Am 21. Februar 2021 hat Israel den grünen Pass eingeführt. Den Freifahrtschein erhalten alle Einwohner des Landes, die bereits beide Injektionen den Virus SARS-CoV-2 bekommen haben. Ausgegeben wird die Bescheinigung als App oder als Barcode, der downgeloadet und ausgedruckt werden kann. Wer den Pass vorweisen kann, darf Fitness-Studios, Kinos, Theater und Schwimmbäder besuchen. Auch gelten für alle Impflinge Israels keine Mobilitäts-Einschränkungen mehr. Menschen ohne Impf-Nachweis  dürfen nur kleine gastronomische Betriebe besuchen. Eltern ist es gestattet, ihre Kinder zu Veranstaltungen mitzunehmen, wenn ein Negativ-Test für die Kleinen vorliegt.

Die Ausnahmen für nicht geimpfte halten sich in engen Schranken. Nur Menschen, die sich aufgrund von Erkrankungen nicht impfen lassen dürfen, können auch ohne grünen Pass ihre Grundrechte vollständig wahrnehmen. Diese Personen sowie Jugendliche unter 16 Jahren können sich kostenlos auf das Virus testen lassen.

Mit den neuen Covid-Gesetz will die israelische Regierung Impf-Verweigerer zu den Injektionen zwingen. Dazu trägt auch eine Lockerung des Datenschutzes bei. Jeder, der die Immunisierung nicht vornehmen lassen will, soll den örtlichen Verwaltungen gemeldet werden.

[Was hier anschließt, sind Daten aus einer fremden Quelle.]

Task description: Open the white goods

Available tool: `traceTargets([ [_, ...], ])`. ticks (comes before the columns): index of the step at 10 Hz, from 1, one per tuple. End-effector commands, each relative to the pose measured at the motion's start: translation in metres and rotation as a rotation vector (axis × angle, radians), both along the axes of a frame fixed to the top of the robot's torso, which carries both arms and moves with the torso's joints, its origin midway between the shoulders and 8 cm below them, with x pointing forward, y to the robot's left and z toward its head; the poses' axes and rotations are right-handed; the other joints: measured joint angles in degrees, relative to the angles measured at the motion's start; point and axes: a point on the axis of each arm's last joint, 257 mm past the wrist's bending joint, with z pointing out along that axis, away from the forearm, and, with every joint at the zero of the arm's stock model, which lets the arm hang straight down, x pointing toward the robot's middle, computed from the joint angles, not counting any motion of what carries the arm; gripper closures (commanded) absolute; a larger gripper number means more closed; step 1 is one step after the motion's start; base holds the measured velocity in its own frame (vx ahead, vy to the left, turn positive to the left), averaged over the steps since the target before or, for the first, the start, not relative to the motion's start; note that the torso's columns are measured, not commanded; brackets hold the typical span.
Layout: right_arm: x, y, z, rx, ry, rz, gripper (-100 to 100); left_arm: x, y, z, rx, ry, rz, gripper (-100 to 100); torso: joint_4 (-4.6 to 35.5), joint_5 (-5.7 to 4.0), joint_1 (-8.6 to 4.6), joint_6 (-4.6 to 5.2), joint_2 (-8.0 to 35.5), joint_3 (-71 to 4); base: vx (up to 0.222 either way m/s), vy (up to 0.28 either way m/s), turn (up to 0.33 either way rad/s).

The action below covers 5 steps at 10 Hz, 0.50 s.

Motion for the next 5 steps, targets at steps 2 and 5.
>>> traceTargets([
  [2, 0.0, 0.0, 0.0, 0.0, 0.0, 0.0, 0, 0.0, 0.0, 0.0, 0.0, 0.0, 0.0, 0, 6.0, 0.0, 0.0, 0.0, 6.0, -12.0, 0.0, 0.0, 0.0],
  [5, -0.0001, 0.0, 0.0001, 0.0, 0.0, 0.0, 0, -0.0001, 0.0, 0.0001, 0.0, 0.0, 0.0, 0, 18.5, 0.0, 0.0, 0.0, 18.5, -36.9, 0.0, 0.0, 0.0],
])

Die Personalien von Schülern und Lehrern sollen nach der Absicht der Regierung von Benjamin Netanjahu dem Bildungsministerium mitgeteilt werden.

Am Tag der Einführung des grünen Passes sollen in dem Nahost-Staat auch die Schulen  wieder öffnen. Voraussetzung dafür ist allerdings, dass am Schulstandort eine Impf-Rate von 70 % der Bevölkerung erreicht ist.

Dieser Beitrag wurde am 10.03.2021 erstellt.